Aim of the task: Return the data exactly, apart from leaving out the pictures.

Given information:

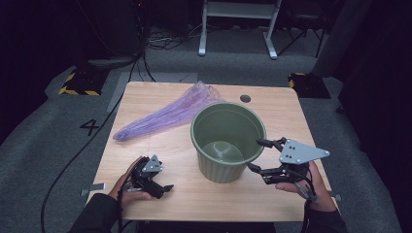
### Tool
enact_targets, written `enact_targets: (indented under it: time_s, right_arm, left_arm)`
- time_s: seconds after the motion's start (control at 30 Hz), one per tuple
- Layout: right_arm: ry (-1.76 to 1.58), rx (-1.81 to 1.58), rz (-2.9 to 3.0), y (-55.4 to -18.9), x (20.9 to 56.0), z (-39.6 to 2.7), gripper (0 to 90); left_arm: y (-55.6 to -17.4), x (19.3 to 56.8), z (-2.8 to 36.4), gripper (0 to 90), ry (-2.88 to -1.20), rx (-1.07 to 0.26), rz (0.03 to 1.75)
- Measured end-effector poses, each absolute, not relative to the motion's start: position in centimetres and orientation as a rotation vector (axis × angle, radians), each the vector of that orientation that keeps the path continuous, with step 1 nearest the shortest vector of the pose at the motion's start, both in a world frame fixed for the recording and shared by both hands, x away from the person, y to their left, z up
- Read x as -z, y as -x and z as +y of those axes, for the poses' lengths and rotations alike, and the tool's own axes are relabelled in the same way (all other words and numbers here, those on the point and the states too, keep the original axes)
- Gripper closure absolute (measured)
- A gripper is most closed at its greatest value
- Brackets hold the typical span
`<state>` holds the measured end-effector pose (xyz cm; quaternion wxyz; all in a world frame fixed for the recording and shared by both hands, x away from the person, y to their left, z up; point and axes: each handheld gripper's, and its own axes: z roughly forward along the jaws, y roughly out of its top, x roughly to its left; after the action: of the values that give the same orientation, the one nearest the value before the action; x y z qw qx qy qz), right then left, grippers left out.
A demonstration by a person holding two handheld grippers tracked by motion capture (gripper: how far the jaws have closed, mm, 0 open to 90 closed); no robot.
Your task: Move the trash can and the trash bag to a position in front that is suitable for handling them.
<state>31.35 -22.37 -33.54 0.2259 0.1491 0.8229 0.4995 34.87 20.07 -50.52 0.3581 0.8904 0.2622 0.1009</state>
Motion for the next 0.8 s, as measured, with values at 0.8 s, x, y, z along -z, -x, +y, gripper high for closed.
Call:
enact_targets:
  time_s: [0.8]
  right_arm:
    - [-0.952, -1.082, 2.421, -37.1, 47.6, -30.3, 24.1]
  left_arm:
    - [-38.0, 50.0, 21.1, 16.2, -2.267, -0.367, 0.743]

Solution for this exercise:
### Tool
enact_targets, written `enact_targets: (indented under it: time_s, right_arm, left_arm)`
- time_s: seconds after the motion's start (control at 30 Hz), one per tuple
- Layout: right_arm: ry (-1.76 to 1.58), rx (-1.81 to 1.58), rz (-2.9 to 3.0), y (-55.4 to -18.9), x (20.9 to 56.0), z (-39.6 to 2.7), gripper (0 to 90); left_arm: y (-55.6 to -17.4), x (19.3 to 56.8), z (-2.8 to 36.4), gripper (0 to 90), ry (-2.88 to -1.20), rx (-1.07 to 0.26), rz (0.03 to 1.75)
- Measured end-effector poses, each absolute, not relative to the motion's start: position in centimetres and orientation as a rotation vector (axis × angle, radians), each the vector of that orientation that keeps the path continuous, with step 1 nearest the shortest vector of the pose at the motion's start, both in a world frame fixed for the recording and shared by both hands, x away from the person, y to their left, z up
- Read x as -z, y as -x and z as +y of those axes, for the poses' lengths and rotations alike, and the tool's own axes are relabelled in the same way (all other words and numbers here, those on the point and the states too, keep the original axes)
- Gripper closure absolute (measured)
- A gripper is most closed at its greatest value
- Brackets hold the typical span
`<state>` holds the measured end-effector pose (xyz cm; quaternion wxyz; all in a world frame fixed for the recording and shared by both hands, x away from the person, y to their left, z up; point and axes: each handheld gripper's, and its own axes: z roughly forward along the jaws, y roughly out of its top, x roughly to its left; after the action: of the values that give the same orientation, the one nearest the value before the action; x y z qw qx qy qz), right then left, grippers left out.
A demonstration by a person holding two handheld grippers tracked by motion capture (gripper: how far the jaws have closed, mm, 0 open to 90 closed); no robot.
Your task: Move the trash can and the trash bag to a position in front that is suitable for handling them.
<state>31.35 -22.37 -33.54 0.2259 0.1491 0.8229 0.4995 34.87 20.07 -50.52 0.3581 0.8904 0.2622 0.1009</state>
Motion for the next 0.8 s, as measured, with values at 0.8 s, x, y, z along -z, -x, +y, gripper high for closed.
Call:
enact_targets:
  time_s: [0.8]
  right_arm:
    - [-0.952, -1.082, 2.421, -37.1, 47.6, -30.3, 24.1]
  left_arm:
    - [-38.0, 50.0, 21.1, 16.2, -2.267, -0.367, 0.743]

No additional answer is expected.